As evident from the above discussion the CMA ‘98 and the Content Code does not place any responsibility on the Content Providers to remove the offensive content. It merely provides guidelines to be adopted by the industry in terms of notification of unacceptable content and does not impose any further responsibility on service providers. For instance, if there is a subscriber or user that is providing Prohibited Content, the Complaints Bureau will then notify the IASP then the IASP is to identify the user/subscriber for the removal of the said content. In the event of non-compliance by a subscriber, the IASP has the right to withdraw access and is entitled to block or remove prohibited content, which is in accordance with the complaint procedure contained in the Code.Footnote28 Similarly, when an OCH is notified by the Complaints Bureau that a user or subscriber is providing prohibited content, the OCH will take the same measures as the IASP. Likewise, for OCD, since the Content Code is silent on specifications, it is presumed that the guidelines empower the user to control the nature of Online Content to be applicable.Footnote29 The responsibility lies with the user and not with the OCD. A similar practice is applicable to OCA, OSP and Link Providers.

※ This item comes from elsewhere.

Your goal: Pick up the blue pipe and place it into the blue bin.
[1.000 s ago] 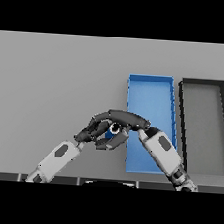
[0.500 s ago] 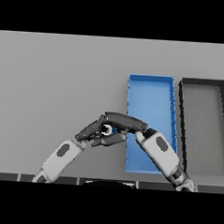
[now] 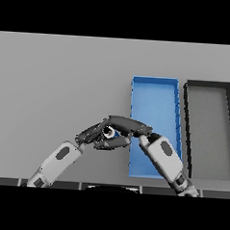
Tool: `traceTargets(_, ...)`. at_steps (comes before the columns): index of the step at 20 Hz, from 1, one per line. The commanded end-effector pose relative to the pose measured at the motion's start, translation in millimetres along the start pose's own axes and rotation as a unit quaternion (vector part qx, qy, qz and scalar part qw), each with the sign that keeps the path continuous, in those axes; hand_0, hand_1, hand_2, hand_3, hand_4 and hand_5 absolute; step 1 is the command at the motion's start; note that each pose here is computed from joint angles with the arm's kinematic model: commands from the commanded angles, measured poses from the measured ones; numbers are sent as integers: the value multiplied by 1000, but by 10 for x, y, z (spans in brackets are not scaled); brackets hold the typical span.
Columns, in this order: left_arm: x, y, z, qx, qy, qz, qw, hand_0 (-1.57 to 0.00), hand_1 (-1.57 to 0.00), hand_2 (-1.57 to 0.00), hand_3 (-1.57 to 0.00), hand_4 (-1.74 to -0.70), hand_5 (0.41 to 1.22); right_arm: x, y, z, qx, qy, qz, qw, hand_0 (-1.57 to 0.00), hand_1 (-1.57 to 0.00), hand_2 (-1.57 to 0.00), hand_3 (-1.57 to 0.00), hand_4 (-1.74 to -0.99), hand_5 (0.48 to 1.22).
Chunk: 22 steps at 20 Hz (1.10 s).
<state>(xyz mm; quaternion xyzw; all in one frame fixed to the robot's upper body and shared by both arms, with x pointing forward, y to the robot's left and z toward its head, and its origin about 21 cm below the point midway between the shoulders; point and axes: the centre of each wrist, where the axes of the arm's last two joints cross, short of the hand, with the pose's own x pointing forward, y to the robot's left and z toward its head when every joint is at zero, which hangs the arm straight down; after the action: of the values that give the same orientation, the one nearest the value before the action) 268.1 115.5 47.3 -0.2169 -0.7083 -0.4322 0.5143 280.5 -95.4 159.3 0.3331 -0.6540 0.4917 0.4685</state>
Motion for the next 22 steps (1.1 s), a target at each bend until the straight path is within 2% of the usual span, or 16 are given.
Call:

Another factor is that although the general and specific measures under Part 5 of the Content Code section 8 of Part 5 of the Code lay down measures to be followed by the industry, these measures are not required to be undertaken by IASPs, OCAs, Link Providers and OCHs. They are:

  1. Provide rating systems for Online Content.

  2. Block access by users or subscribers to any material unless directed to do so by the Complaints Bureau acting in accordance with the complaint procedure set out in the Code.

  3. Monitor the activities of Users and subscribers; or

  4. Retain data for investigation unless such data retention is rightfully requested by the relevant authorities in accordance with Malaysian law.

The fact that Part 5 section 8 does not require the industry to do any of the actions mentioned therein, for example in (b) block access by their users unless directed, is detrimental to the regulation of online child exploitation as it is IASPs, OCH, OCD, OCA, and OSPs that are content providers in the communication and multimedia industry that are directly or indirectly in a position to remove content on child exploitation. This, to a certain extent, goes against the concept of self-regulation, as industry players will need to remove the content only in the direction from the authority rather than taking proactive measures to remove understandable content within their control.

2.5.2. Notice and take down procedures

The Content Code provides provisions for a complaint to be made to the service provider or content provider regarding unsuitable content.Footnote30 However, if the complaint cannot be resolved between the users and the content provider, it may then be referred to the Complaint Bureau, which is responsible for investigating complaints regarding content that is in breach of the code.

The Complaints Bureau shall:

  1. Consider and deal with complaints related to content, as provided in the Code;

  2. Investigate any Content that is considered to be in breach of the code without necessarily having been a complaint;

  3. Rule on any dispute arising between members of the Content Forum or between a member and a non-member;

  4. Interpret provisions of the Code when a need arises or a request is made. Footnote31

The complaint must be addressed within two months after it has been deemed valid, not frivolous, and reasonable.Footnote32 A complaint to the Complaints Bureau can also be made by industry players with regard to non-compliance by another industry player.Footnote33 On receiving a complaint and prior to adjudication, the Complaints Bureau shall provide necessary assistance and guidance to the parties involved with the intention of mediating an amicable resolution through mutual consultation. If mediation attempts fail, the Complaints Bureau will proceed to deal with the complaint. The Complaints Bureau shall convene an inquiry as and when the need arises, and may combine the hearing of two or more complaints into a single inquiry.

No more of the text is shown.